* Supplied material *
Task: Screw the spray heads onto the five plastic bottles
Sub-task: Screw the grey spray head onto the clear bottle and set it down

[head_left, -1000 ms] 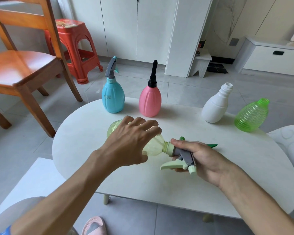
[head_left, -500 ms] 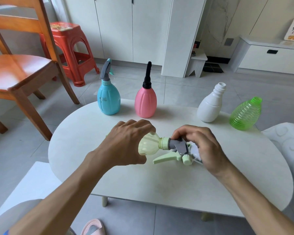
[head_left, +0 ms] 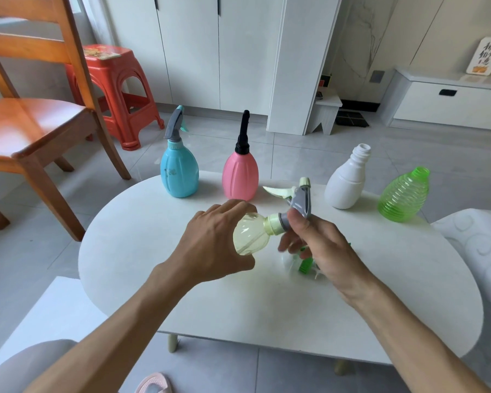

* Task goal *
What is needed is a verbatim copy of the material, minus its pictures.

* Solution to the problem *
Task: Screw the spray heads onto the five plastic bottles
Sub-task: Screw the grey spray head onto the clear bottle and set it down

[head_left, -1000 ms] 
[head_left, -500 ms] 
[head_left, +0 ms] 

The exercise asks for nothing further.